Я улыбнулся и пожал плечами, не комментируя едкое замечание полицейского. Будет конкретный вопрос — на него и отвечу. А пока подробных расспросов, или допросов, не началось, я не видел смысла намекать на то, что впоследствии произошло в Ростове. Не вызывало никаких сомнений, что полицмейстер Ростова прибыл именно по поводу того, что произошло в вверенном ему городе. Только всё больше складывается впечатление, что не допрашивать он сюда прибыл, а ведомый некими иными мотивами.
— Вы решили у нас остановиться, направляетесь, возможно, в Екатеринослав? — будто бы ведя светскую беседу, спросил Картамонов.
— Нет, господа, я ехал целенаправленно и по деловому вопросу. Именно к вам, господин Шабарин. Я не направлялся, — строгим, решительным голосом сказал полицмейстер.
Кто бы сомневался! Ну что ж, у меня готова линии обороны, и даже, если этот полицмейстер меня обвинит в умысле, доказать своё право даже на месть я смогу, если только не включится административный ресурс — представитель губернатора. Однако если такое случится —
— Господин Картамонов, — обратился я с своему крёстному. — Мы можем с господином полицмейстером занять какую-либо комнату в вашем прекрасном и уютном доме, чтобы там переговорить? Смысла нет оттягивать наш разговор, коли уж нужда в том случилась.
Конечно же, Матвей Иванович предоставил нам место: то ли комнату для разговоров, то ли помещение, похожее на камеру для допроса. Я не тушевался, не опасался каких-либо ударов, как-то это всё уже стало достаточно привычным. Так что больше меня раздирал интерес.
Что-то в поведении, как и в самом приезде полицмейстера Ростова, не укладывалось в то моё представление о том, каким должен быть полицейский в этом времени. Проделать такой огромный путь? Ради чего? И ведь пришёл он не объявить не об аресте, два сопровождающих его полицейских остались снаружи. Так что я больше склонялся к тому, что будет разговор.
— Это вы уничтожили банду Портового? — сходу, как только мы расположились в кабинете у Картамонова, спросил полицмейстер.
— Я ведь имею возможность не отвечать на ваши вопросы? Если это допрос, то наверняка имеется постановление, бумага, которая меня обяжет отвечать, — сказал я.
Марницкий улыбнулся, вольготно, на грани приличия расположился на стуле.

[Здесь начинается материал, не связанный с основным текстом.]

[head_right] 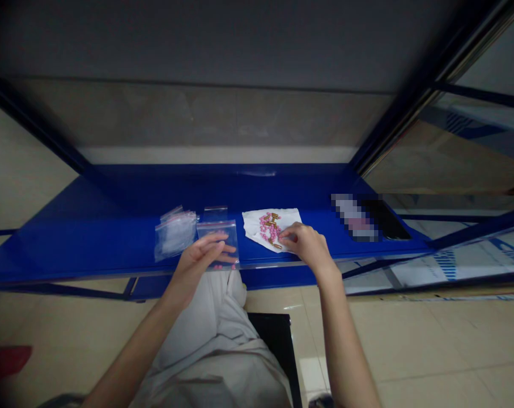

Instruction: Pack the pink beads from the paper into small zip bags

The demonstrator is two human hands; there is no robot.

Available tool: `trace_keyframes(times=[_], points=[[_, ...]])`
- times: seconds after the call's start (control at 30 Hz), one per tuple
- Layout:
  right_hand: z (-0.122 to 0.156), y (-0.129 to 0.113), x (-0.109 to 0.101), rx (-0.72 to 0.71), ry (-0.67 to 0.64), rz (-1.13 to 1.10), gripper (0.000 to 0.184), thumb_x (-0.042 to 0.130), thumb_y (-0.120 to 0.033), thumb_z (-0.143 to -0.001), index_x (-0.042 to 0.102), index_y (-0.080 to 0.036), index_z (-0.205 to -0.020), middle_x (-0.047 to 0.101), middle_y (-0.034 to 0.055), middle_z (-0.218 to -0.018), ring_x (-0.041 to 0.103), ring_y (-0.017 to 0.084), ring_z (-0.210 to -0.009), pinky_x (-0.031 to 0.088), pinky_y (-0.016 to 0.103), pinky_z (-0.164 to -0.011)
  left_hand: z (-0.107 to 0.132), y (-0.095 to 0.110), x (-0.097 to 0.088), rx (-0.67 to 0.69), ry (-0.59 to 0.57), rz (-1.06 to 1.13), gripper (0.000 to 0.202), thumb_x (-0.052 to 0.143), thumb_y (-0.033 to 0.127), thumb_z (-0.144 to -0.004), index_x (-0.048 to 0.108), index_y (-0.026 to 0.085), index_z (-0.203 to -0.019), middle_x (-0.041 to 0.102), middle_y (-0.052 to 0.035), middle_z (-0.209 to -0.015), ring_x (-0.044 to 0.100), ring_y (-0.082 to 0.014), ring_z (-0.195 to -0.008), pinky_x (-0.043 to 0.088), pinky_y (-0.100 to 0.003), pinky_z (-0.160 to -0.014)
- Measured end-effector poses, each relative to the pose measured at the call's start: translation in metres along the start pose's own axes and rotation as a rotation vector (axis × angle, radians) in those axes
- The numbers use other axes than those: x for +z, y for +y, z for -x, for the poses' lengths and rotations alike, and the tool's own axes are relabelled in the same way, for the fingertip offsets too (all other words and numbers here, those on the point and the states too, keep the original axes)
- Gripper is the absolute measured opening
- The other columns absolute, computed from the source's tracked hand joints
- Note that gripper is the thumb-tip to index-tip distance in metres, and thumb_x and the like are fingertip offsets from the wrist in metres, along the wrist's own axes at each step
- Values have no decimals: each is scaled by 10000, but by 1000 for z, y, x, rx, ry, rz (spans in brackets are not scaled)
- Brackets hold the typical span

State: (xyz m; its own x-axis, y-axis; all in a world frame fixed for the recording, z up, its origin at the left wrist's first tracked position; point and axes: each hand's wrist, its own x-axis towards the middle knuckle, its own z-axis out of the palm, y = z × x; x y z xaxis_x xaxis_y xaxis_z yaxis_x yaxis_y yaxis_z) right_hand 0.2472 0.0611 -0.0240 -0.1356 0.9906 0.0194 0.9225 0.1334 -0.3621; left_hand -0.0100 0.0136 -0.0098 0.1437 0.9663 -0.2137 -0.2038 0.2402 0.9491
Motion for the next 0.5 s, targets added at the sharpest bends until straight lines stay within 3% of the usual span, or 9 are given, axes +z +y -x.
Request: trace_keyframes(times=[0.13, 0.27, 0.4, 0.5], points=[[9, -16, -18, -76, 117, -98, 146, 632, -367, -788, 716, -251, -818, 685, 25, -934, 607, 145, -649, 417, 254, -538, 0, -4, 2, 105, 65, 13, 239, 671, 369, -750, 661, 151, -850, 736, -30, -740, 705, -167, -640, 537, -267, -663], [24, -51, -36, -242, 219, -384, 154, 638, -347, -796, 708, -222, -852, 665, 58, -925, 617, 173, -802, 427, 221, -494, 2, -6, 6, 134, 78, -32, 182, 693, 327, -730, 702, 155, -790, 742, -32, -716, 703, -164, -661, 541, -254, -671], [35, -85, -41, -360, 200, -546, 105, 654, -289, -793, 703, -224, -858, 639, 56, -946, 602, 149, -779, 435, 212, -487, 4, -4, 9, 153, 56, -130, 94, 732, 248, -674, 724, 156, -689, 735, -31, -668, 673, -155, -607, 523, -235, -588], [38, -98, -38, -441, 137, -594, 101, 652, -264, -797, 699, -230, -879, 626, 43, -950, 575, 110, -685, 448, 214, -504, 7, 0, 10, 225, 41, -163, 52, 737, 210, -660, 717, 168, -635, 730, -24, -661, 666, -154, -628, 521, -244, -622]])
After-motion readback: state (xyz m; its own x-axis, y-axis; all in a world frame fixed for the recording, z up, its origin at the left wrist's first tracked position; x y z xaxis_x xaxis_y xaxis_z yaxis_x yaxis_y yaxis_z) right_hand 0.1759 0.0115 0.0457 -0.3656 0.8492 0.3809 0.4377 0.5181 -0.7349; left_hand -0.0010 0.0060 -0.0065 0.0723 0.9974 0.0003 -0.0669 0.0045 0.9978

— Заметьте, я проделал достаточно неблизкий путь не для того, чтобы вас арестовывать. Я хотел посмотреть на того человека, кто смог бросить вызов сложившейся обстановке. Не хотите отвечать на предмет того, что вы сделали в Ростове, ответьте тогда на другой вопрос, будьте так любезны. Вы осознаёте, что перешли дорогу очень влиятельным людям в губернии? — говорил полицмейстер, буравя меня взглядом.

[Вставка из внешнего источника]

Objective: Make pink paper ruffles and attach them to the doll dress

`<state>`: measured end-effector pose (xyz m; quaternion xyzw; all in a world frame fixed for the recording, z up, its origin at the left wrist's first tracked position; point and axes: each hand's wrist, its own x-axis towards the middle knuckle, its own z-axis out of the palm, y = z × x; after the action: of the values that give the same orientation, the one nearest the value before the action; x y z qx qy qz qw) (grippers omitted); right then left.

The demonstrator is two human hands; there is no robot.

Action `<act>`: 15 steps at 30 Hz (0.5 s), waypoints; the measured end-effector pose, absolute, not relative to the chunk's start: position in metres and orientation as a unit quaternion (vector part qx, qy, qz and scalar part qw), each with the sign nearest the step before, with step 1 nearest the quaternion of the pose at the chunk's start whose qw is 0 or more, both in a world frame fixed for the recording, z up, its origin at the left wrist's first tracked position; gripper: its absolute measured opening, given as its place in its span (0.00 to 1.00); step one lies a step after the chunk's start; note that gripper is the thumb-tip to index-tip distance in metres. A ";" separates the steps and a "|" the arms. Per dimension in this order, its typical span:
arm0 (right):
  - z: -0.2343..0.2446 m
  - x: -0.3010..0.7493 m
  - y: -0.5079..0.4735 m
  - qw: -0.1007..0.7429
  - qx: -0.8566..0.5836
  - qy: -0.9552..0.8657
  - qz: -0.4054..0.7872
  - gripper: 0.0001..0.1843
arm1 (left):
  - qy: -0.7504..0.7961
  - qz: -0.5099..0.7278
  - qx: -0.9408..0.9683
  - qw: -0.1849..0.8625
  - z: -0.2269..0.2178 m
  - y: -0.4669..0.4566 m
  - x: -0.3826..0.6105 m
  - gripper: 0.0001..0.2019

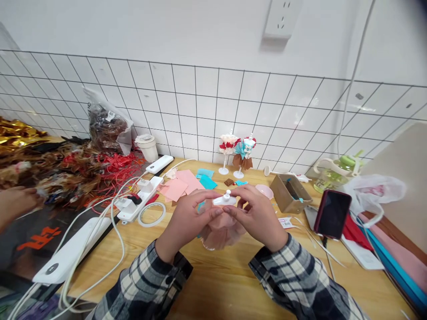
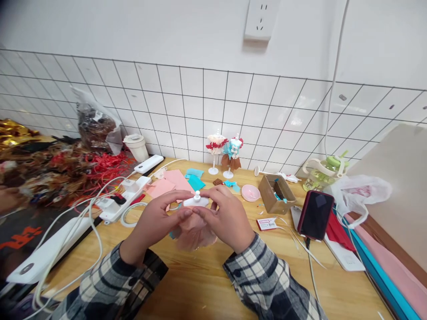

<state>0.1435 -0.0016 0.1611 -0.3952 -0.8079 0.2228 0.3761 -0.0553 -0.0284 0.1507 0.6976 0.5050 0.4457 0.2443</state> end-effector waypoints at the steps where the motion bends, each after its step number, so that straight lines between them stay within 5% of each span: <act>1: 0.159 0.146 -0.003 0.386 -0.395 -0.799 0.238 0.20 | 0.519 0.438 0.693 0.241 0.152 -0.028 -0.056 0.15; 4: 0.147 0.155 -0.010 0.404 -0.420 -0.769 0.265 0.28 | 0.539 0.434 0.676 0.253 0.152 -0.027 -0.059 0.15; 8: 0.133 0.164 -0.023 0.423 -0.446 -0.728 0.304 0.12 | 0.525 0.467 0.656 0.277 0.144 -0.025 -0.060 0.15; 15: 0.142 0.172 -0.034 0.417 -0.430 -0.731 0.328 0.15 | 0.495 0.490 0.618 0.364 0.136 -0.025 -0.062 0.17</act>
<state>0.1716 -0.0339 0.1421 -0.4296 -0.7307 0.3280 0.4172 -0.0623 -0.0254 0.1359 0.6184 0.4949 0.4898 0.3642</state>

Я ещё до конца не понял, что происходит, но заметил такую деталь — Марницкий, видно, тяготится своим положением. Он, скорее всего, вынужден действовать согласно всей той системе, которая выстроилась в Екатеринославской губернии, с её криминальными делишками и административным ресурсом у отъявленных бандитов, но сам не в силах что-либо противопоставить существующим реалиям.
А душа-то просит.
— Прежде чем отвечать на этот вопрос, я задам свой. Вы же не против? — сказал я и, дождавшись кивка, продолжил: — Что бы вы сказали человеку, который сделал то, о чем вы меня спросили, если бы его встретили? Я так понимаю, что бандиты, которые промышляли обманом и кровопролитием и грешили налево да направо, отправлены в ад? Так что для вас истина: справедливость, пусть и такая жестокость, или же законность во всем? Я считаю, что добро должно быть с кулаками!

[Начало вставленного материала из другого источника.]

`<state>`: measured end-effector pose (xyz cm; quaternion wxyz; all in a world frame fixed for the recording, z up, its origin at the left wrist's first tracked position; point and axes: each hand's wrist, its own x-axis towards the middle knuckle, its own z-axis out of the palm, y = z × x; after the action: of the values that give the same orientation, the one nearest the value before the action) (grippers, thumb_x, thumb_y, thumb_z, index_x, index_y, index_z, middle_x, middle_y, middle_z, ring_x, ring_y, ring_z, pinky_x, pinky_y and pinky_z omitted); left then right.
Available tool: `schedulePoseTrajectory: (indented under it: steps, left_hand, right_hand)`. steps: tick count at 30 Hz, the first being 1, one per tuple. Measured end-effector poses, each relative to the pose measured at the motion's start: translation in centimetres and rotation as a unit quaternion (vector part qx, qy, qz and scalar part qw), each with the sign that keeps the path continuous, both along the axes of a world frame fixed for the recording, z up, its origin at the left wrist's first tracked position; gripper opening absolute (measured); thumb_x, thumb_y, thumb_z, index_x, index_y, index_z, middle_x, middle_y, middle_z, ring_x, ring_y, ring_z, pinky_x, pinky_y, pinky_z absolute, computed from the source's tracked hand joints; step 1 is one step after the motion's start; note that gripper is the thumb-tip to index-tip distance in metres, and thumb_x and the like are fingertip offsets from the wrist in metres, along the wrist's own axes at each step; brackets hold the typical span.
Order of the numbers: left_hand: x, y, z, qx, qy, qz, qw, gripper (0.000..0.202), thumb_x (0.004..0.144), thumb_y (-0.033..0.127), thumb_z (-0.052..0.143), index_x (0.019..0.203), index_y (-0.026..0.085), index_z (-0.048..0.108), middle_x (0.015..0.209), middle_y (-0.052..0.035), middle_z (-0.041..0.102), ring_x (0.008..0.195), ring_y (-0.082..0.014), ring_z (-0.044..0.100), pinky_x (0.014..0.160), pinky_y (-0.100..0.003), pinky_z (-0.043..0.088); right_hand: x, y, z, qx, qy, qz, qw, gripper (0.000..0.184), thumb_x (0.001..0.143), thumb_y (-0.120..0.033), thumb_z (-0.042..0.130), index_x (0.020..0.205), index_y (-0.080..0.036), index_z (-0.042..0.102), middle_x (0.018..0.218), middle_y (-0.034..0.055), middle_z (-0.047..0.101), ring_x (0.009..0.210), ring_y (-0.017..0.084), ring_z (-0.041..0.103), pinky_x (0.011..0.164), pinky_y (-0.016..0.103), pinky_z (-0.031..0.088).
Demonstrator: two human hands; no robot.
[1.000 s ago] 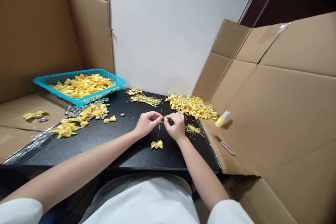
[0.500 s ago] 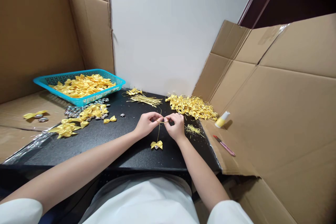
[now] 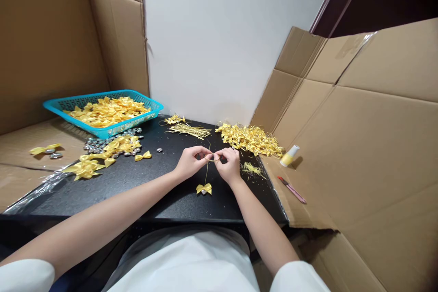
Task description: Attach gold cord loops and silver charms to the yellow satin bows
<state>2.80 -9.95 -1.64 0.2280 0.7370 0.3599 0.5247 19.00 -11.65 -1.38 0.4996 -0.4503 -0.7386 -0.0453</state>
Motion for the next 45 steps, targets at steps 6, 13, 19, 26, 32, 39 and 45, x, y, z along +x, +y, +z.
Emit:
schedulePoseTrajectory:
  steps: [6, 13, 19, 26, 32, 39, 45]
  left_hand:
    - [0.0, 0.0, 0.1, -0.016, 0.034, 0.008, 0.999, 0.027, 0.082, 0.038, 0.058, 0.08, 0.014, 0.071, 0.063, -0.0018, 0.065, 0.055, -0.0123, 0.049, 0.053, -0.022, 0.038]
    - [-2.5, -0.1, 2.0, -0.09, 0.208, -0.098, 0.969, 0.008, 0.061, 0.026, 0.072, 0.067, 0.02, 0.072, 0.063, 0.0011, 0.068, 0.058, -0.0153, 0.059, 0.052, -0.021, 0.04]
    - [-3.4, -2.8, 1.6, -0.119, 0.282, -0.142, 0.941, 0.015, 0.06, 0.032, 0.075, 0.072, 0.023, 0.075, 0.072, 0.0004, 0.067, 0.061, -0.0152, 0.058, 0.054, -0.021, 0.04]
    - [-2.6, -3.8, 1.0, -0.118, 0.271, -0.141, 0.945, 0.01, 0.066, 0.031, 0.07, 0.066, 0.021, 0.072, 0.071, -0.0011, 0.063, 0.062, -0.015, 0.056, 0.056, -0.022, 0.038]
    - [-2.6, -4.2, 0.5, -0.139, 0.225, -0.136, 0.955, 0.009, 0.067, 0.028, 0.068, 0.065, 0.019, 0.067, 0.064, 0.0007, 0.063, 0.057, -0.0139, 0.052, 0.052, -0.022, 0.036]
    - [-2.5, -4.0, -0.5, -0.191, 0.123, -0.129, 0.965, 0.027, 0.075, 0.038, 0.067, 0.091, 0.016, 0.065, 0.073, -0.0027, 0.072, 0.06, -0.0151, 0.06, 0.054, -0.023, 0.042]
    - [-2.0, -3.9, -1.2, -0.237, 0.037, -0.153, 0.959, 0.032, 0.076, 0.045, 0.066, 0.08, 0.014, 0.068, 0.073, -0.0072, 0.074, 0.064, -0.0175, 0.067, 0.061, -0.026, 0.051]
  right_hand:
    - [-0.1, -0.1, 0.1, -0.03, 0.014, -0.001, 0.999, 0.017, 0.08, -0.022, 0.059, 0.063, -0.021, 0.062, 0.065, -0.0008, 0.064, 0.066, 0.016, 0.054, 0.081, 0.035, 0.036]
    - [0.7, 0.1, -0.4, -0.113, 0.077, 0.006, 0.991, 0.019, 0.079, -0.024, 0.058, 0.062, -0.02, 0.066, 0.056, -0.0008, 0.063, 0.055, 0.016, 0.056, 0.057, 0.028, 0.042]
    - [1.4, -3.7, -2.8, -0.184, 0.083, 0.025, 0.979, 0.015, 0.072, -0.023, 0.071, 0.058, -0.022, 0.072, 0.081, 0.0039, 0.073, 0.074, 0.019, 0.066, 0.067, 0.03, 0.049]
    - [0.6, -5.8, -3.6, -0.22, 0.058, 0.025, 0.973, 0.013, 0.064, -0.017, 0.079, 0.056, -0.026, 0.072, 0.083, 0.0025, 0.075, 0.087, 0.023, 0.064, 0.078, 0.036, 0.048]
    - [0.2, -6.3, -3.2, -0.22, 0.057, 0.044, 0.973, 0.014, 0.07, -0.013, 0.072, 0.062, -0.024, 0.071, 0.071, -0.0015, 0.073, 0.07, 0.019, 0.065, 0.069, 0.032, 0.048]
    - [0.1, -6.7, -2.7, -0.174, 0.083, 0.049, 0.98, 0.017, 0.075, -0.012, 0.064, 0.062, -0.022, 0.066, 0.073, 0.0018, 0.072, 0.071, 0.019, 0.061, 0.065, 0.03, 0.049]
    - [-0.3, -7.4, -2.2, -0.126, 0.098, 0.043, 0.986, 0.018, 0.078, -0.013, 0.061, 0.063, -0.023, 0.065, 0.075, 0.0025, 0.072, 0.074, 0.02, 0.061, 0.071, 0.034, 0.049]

Мариинский отвечал не сразу. Он всё ещё продолжал буравить меня взглядом, рассматривая и оценивая. Возможно, у полицмейстера случился некоторый когнитивный диссонанс, когда я, этакий щёголь и повеса, общаюсь и веду себя достаточно раскованно, без пиетета и страха, даже самонадеянно тет-а-тет с главным полицейским далеко не самого маленького города Ростова.